Таббер тупо посмотрел на них.

— Вы хотите сказать, что я призвал гнев на эти, как признано, извращенные институции, и… это СРАБОТАЛО?

— Сработало, а как же, — мрачно сказал Эд. — Я теперь безработный. В этой отрасли были задействованы несколько миллионов человек, и все они, в разных частях света, безработные.

— Во ВСЕМ мире? — спросил Таббер в изумлении.

— Ах, отец, — запротестовала Нефертити. — Те же знаешь, что тебе дана сила. Помнишь того молодого человека, который постоянно играл на гитаре свою народную музыку?

Таббер потрясенно уставился на Эда. Он ответил дочери:

— Да, но порвать пятидолларовые струны на гитаре на расстоянии нескольких футов — это совсем не…
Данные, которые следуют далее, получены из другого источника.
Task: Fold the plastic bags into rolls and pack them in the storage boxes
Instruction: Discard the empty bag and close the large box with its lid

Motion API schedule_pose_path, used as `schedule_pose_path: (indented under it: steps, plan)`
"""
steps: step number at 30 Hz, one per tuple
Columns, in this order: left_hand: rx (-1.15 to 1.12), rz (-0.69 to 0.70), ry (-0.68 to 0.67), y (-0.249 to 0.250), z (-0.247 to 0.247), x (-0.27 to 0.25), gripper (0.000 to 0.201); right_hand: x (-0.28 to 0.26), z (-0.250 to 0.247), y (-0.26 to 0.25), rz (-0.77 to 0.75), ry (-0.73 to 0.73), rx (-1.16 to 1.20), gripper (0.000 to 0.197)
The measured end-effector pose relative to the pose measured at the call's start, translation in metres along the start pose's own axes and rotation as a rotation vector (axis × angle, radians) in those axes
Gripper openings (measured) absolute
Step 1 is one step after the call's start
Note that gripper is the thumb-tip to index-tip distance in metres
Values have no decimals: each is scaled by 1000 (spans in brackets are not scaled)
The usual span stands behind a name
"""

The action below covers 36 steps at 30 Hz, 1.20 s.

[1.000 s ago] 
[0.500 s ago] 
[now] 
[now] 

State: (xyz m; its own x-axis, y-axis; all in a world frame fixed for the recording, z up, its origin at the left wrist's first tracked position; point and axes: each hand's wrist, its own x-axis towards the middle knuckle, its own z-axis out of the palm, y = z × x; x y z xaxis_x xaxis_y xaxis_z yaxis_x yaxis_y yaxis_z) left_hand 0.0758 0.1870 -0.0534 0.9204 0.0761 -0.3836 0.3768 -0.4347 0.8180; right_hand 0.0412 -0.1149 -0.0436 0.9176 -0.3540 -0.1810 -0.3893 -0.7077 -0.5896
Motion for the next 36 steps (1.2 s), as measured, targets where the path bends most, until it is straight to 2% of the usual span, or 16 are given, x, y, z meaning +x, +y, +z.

— Или неоновая реклама, на которую ты жаловался, что глаза будто вот-вот выскочат у тебя из головы, — сказала Нефертити.

— Вы что, хотите сказать, что не знали, что это подействовало? — спросил Эд. — Не знали, что после того, как вы прокляли радио, теперь не осталось ни одной работающей теле— или радиостанции?

Таббер произнес в благоговейном ужасе:

— Силы, которыми может наделить Всеобщая Мать, поистине достойны удивления.

— Достойны-то достойны, — резко сказал Эд. — Но вопрос в том, сможете ли вы их обратить назад? Люди впадают в отчаяние. Даже в таком маленьком городке, как этот, тысячи людей бродят по улицам, не имея, чем заняться. Даже небольшой палаточный митинг вроде вашего забит до отказа и… — он оборвал фразу. Лицо Иезекиля Джошуа Таббера внезапно стало пустым, трагически пустым.

— Ты хочешь сказать… добрая душа… — с трудом произнес Таббер, — что внезапно привлеченные нами огромные толпы, аудитория столь обширная, что я должен держать дюжину проповедей в день, что все это вызвано…

— Они пришли сюда, потому что больше нет места, где бы их развлекали, — резко сказал Эд.

Нефертити сказала тоном мягкого сочувствия:

— Я собиралась сказать тебе об этом, отец. Множество людей слоняется по улицам. Они отчаянно ищут развлечений.

К добродушному Табберу, на мгновение сломленному известием, медленно возвращалась сила.

— Развлечений!

— Иезекиль, неужели ты не видишь? — сказал Эд. — Люди должны что-то делать со своим временем. Они хотят, чтобы их развлекали. Люди имеют право немножко повеселиться. Это можно понять, верно? Они любят радио, они любят телевизор. Им нельзя в этом помешать. Ну так вот, они не знают, куда себя деть. Им нужно как-то убить время.

— Убить время! Убить время! — загремел Таббер. — Убивать время, добрая душа, это не значит совершать убийство, это значит совершать самоубийство. Мы совершаем самоубийство нации, влача пустую бессмысленную жизнь. Человек должен встать на путь к Элизиуму, а не искать способов прожигать жизнь!

— Да, но разве ты не видишь… ээ… добрая душа? — сказал Эд. — Люди не желают прислушиваться к твоим словам. Они настроены совсем на другое. Они хотят, чтобы их развлекали. И им нельзя помешать. Можно, конечно, отобрать у них радио, отобрать телевизор…

Еще продолжая говорить, захваченный спором, Эд Уандер понял, что уже сказал слишком много. Иезекиль Джошуа Таббер вырос ростом в гневе.